Produce the records below again, word for word, but stop after the line that contains "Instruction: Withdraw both".

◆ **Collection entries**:
#####

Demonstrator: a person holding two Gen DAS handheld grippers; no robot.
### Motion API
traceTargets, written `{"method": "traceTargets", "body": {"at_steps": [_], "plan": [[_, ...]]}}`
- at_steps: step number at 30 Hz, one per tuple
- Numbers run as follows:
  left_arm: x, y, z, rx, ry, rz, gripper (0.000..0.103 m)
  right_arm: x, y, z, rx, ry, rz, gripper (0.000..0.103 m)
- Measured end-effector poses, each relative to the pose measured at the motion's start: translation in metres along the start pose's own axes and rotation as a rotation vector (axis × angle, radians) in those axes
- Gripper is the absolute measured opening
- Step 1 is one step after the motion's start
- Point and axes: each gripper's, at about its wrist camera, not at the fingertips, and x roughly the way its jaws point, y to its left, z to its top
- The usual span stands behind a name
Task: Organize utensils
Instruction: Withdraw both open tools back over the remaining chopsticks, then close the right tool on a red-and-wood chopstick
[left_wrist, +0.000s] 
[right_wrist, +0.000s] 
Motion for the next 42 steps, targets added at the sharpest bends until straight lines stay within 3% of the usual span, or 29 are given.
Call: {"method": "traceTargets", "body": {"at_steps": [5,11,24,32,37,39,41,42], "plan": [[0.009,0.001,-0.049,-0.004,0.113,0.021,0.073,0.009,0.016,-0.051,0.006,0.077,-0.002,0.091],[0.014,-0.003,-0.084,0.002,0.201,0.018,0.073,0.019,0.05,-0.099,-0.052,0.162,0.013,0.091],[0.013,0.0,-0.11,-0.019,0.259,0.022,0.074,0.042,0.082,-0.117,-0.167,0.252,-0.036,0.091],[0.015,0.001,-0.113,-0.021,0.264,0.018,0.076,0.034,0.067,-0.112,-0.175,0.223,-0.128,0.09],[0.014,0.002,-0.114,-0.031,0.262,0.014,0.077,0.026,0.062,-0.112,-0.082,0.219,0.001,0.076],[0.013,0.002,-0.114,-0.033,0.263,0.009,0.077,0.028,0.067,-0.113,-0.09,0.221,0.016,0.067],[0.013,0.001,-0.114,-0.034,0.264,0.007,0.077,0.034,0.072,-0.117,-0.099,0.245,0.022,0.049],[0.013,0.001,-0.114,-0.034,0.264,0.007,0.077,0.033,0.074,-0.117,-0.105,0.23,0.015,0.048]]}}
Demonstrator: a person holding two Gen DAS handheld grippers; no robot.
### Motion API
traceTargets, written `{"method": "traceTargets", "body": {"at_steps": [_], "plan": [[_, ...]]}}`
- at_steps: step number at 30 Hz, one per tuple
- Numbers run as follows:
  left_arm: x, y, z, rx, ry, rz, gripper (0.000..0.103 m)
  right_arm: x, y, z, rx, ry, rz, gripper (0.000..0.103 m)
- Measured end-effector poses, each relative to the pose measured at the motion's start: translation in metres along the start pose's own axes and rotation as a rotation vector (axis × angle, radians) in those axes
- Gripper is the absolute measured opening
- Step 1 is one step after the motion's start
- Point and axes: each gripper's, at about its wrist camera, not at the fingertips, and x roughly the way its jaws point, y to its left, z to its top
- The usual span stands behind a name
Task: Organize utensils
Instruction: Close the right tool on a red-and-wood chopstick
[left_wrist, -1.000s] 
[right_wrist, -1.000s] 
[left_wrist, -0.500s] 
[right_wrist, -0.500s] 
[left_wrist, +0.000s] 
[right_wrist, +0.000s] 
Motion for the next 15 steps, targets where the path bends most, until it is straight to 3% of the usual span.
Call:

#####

◆ **Output below**:
Demonstrator: a person holding two Gen DAS handheld grippers; no robot.
### Motion API
traceTargets, written `{"method": "traceTargets", "body": {"at_steps": [_], "plan": [[_, ...]]}}`
- at_steps: step number at 30 Hz, one per tuple
- Numbers run as follows:
  left_arm: x, y, z, rx, ry, rz, gripper (0.000..0.103 m)
  right_arm: x, y, z, rx, ry, rz, gripper (0.000..0.103 m)
- Measured end-effector poses, each relative to the pose measured at the motion's start: translation in metres along the start pose's own axes and rotation as a rotation vector (axis × angle, radians) in those axes
- Gripper is the absolute measured opening
- Step 1 is one step after the motion's start
- Point and axes: each gripper's, at about its wrist camera, not at the fingertips, and x roughly the way its jaws point, y to its left, z to its top
- The usual span stands behind a name
Task: Organize utensils
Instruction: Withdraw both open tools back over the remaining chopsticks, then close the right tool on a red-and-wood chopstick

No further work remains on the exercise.